Now that it’s getting warmer, I’m saying goodbye to roasts and hearty braises, and HELLO to crisp salads, bright flavors, and especially stir-frys! What’s better than a dish you can throw together in less than 10 minutes? For today’s video, I got a quick lesson in stir frying from health and wellness guru Corrine Trang. Corrine is an award-winning cookbook author and expert on all types of Asian cuisine. Check out how easy it was to create this gorgeous, insanely healthful Spring stir-fry!
Stir-Fried Curry Shrimp with Greens
Serves 4
2 tablespoons grapeseed oil, divided
1 large clove garlic, minced
1 ounce (1-inch piece) ginger, peeled and minced or julienned
8 heads baby bok choy, trimmed and halved or quartered if large
8 ounces shiitake mushrooms, sliced
1 pound tiger shrimp, cleaned and sliced in half lengthwise
1 teaspoon curry powder
2 teaspoons soy sauce
1 teaspoon toasted sesame oil
Juice of half a lemon
Brown rice vermicelli (or any rice or rice noodle), for serving
Cilantro leaves and sliced scallion, for garnish
In a large skillet, heat 1 tablespoon oil over medium-high heat. Add garlic and ginger and cook until softened.
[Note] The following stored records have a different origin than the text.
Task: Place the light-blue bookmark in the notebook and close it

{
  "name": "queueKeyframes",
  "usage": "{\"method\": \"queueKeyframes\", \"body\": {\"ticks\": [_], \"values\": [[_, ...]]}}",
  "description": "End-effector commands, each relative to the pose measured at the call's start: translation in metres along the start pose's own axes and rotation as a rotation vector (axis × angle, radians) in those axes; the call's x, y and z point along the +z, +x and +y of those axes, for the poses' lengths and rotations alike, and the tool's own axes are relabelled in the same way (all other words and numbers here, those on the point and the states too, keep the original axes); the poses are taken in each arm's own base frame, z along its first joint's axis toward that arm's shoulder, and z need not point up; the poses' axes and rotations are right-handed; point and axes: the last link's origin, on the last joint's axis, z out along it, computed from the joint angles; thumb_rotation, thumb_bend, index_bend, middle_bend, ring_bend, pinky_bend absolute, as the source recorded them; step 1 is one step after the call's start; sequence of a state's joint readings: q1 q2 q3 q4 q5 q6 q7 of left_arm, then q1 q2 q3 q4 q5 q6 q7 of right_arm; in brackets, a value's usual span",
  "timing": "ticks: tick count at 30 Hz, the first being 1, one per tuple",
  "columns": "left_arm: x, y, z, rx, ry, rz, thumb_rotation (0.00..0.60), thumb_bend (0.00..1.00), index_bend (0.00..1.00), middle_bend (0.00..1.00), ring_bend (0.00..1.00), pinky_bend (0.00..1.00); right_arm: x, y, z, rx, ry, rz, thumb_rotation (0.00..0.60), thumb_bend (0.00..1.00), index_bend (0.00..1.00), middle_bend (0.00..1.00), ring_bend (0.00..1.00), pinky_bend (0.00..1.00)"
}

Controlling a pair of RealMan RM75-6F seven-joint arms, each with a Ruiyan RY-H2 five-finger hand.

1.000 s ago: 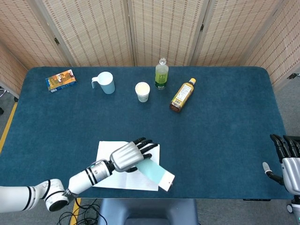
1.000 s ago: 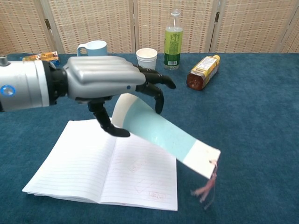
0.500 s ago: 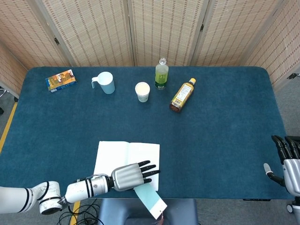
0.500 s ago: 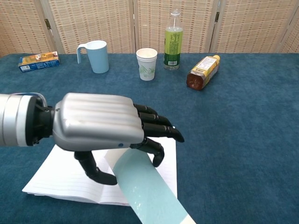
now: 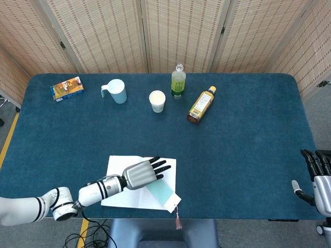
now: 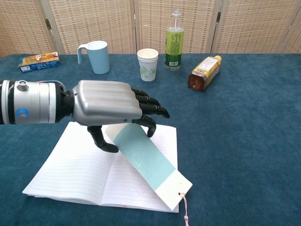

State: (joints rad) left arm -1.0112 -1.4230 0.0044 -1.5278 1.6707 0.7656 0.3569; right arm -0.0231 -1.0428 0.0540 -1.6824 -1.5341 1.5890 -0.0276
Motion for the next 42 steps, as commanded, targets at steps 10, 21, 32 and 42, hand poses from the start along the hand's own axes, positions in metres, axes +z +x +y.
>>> {"method": "queueKeyframes", "body": {"ticks": [10, 21, 32, 42], "values": [[0.003, -0.009, -0.008, 0.032, 0.069, -0.019, 0.6, 0.27, 0.22, 0.07, 0.1, 0.17, -0.002, 0.001, 0.0, 0.001, -0.001, 0.006, 0.6, 0.28, 0.0, 0.1, 0.05, 0.11], [-0.013, -0.004, -0.013, -0.197, 0.169, -0.013, 0.6, 0.27, 0.27, 0.06, 0.1, 0.17, -0.002, 0.001, 0.0, 0.004, 0.003, 0.007, 0.6, 0.28, 0.0, 0.1, 0.05, 0.11], [-0.032, -0.017, -0.005, -0.271, 0.183, 0.011, 0.6, 0.32, 0.36, 0.06, 0.09, 0.17, 0.0, -0.001, -0.003, 0.008, 0.021, 0.002, 0.6, 0.28, 0.0, 0.1, 0.05, 0.11], [-0.015, 0.002, 0.025, -0.319, 0.084, 0.043, 0.6, 0.63, 0.32, 0.05, 0.02, 0.15, -0.001, -0.001, -0.001, 0.011, 0.02, -0.001, 0.6, 0.28, 0.0, 0.1, 0.05, 0.11]]}}
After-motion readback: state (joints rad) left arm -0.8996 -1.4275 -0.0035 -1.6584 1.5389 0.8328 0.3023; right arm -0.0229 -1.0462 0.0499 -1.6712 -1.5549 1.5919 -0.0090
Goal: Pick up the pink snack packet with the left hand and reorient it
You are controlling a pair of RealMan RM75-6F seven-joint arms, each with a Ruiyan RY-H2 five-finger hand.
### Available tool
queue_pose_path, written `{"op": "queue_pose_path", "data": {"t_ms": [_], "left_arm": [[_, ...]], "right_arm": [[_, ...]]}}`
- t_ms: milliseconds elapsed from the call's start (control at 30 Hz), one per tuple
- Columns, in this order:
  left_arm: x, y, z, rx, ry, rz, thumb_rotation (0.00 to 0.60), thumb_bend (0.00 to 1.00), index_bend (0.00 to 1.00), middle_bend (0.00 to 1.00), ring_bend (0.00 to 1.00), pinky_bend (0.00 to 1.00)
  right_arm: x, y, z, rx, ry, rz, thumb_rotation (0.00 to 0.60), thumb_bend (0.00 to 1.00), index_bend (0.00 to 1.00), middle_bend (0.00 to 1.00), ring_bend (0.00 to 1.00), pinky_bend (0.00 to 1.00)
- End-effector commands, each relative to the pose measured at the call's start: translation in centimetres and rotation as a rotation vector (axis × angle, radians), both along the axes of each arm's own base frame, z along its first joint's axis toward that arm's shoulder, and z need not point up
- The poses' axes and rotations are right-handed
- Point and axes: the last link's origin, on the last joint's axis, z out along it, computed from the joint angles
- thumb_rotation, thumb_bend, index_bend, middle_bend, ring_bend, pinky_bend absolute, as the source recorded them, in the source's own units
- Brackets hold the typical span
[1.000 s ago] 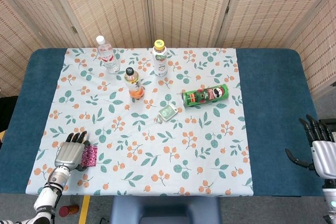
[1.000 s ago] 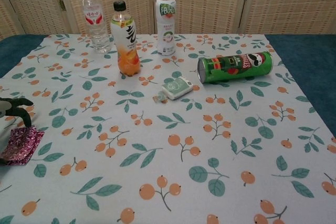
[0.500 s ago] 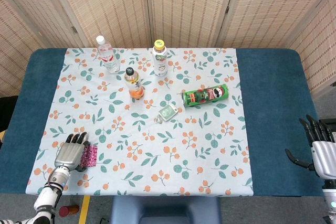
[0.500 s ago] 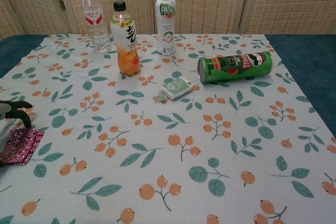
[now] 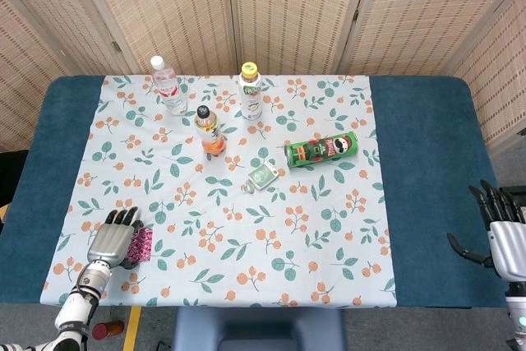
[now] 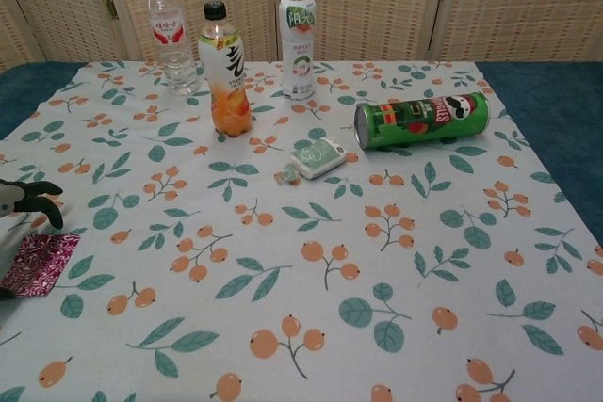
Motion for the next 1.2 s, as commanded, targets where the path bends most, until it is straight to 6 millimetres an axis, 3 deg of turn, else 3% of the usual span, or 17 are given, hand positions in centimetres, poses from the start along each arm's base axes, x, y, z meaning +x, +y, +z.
{"op": "queue_pose_path", "data": {"t_ms": [33,133,433,500,567,633,700,800,1000,1200], "left_arm": [[0.2,-0.1,0.2,0.003,-0.009,0.0,0.6,0.21,0.25,0.0,0.0,0.0],[0.3,-0.1,1.0,0.03,-0.046,0.018,0.6,0.21,0.25,0.0,0.0,0.0],[-0.8,1.2,6.7,0.262,-0.191,0.054,0.6,0.21,0.24,0.0,0.0,0.0],[-1.3,1.2,8.1,0.337,-0.205,0.037,0.6,0.21,0.24,0.0,0.0,0.0],[-1.7,1.0,9.3,0.411,-0.207,-0.001,0.6,0.21,0.24,0.0,0.0,0.0],[-1.9,0.8,9.7,0.434,-0.214,-0.02,0.6,0.21,0.24,0.0,0.0,0.0],[-2.2,0.4,10.3,0.466,-0.226,-0.036,0.6,0.21,0.23,0.0,0.0,0.0],[-2.9,-0.8,11.2,0.545,-0.236,-0.072,0.6,0.21,0.23,0.0,0.0,0.0],[-3.7,-2.7,11.3,0.611,-0.275,-0.157,0.6,0.21,0.23,0.0,0.0,0.0],[-4.2,-4.9,10.9,0.546,-0.242,-0.154,0.6,0.21,0.23,0.0,0.0,0.0]], "right_arm": [[0.0,0.0,0.0,-0.001,0.0,-0.001,0.35,0.34,0.0,0.0,0.0,0.0],[-0.1,0.0,0.1,-0.003,0.001,-0.002,0.35,0.34,0.0,0.0,0.0,0.0],[-0.1,-0.2,0.8,0.015,-0.014,0.012,0.358,0.34,0.0,0.0,0.0,0.0],[-0.2,-0.2,0.8,0.018,-0.022,0.012,0.4,0.34,0.0,0.0,0.0,0.0],[-0.4,-0.1,0.9,0.017,-0.021,0.008,0.49,0.33,0.0,0.0,0.0,0.0],[-0.4,-0.1,0.9,0.015,-0.02,0.003,0.578,0.33,0.0,0.0,0.0,0.0],[-0.5,-0.1,0.8,0.012,-0.016,-0.002,0.6,0.33,0.0,0.0,0.0,0.0],[-0.5,-0.2,0.6,0.028,-0.039,-0.001,0.6,0.33,0.0,0.0,0.0,0.0],[-0.6,0.2,1.1,0.039,-0.142,0.01,0.6,0.33,0.0,0.0,0.0,0.0],[-0.5,0.9,1.1,0.049,-0.153,0.017,0.6,0.33,0.0,0.0,0.0,0.0]]}}
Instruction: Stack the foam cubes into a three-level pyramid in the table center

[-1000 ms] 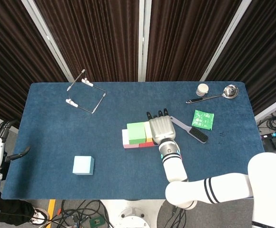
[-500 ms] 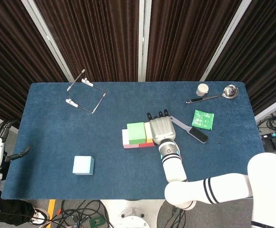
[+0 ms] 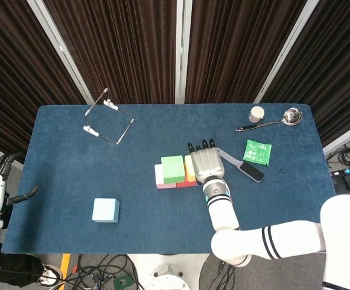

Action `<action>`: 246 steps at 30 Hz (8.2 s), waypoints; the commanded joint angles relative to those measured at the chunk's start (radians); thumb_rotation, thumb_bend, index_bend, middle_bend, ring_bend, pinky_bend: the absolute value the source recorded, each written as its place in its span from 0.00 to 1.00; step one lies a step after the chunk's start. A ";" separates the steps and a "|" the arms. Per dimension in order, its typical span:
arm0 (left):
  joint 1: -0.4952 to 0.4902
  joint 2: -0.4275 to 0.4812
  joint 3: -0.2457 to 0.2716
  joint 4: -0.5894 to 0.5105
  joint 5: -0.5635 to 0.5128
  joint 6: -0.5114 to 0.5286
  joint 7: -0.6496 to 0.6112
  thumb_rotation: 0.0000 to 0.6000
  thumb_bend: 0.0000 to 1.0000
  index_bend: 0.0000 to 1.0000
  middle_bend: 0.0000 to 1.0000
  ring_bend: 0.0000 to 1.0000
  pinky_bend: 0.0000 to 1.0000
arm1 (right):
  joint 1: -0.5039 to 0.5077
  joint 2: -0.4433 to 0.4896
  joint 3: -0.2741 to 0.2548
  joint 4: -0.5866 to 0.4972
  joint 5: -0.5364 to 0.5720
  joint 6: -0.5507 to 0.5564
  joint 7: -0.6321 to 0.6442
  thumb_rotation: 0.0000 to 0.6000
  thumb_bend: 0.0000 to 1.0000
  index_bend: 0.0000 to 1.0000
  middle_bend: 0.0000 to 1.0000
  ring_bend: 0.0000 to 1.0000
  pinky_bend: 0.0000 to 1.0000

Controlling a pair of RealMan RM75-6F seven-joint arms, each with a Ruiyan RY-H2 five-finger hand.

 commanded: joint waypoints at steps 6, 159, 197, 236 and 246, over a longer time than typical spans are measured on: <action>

Add bok choy and cook until tender, 3-4 minutes. Remove from pan and reserve on a plate. Add mushrooms to the pan and cook until browned, another 3-4 minutes. Reserve on the plate with bok choy.
Heat another tablespoon oil in the pan and add shrimp. Cook until mostly opaque, then add the reserved vegetables back to the pan. Add the curry, soy sauce, and sesame oil and toss to combine. Squeeze lemon juice over top and remove from heat.
To serve, place one serving vermicelli in each bowl and top with stir fry. Garnish with scallion and cilantro. Drizzle with toasted sesame oil or soy sauce to taste. Enjoy!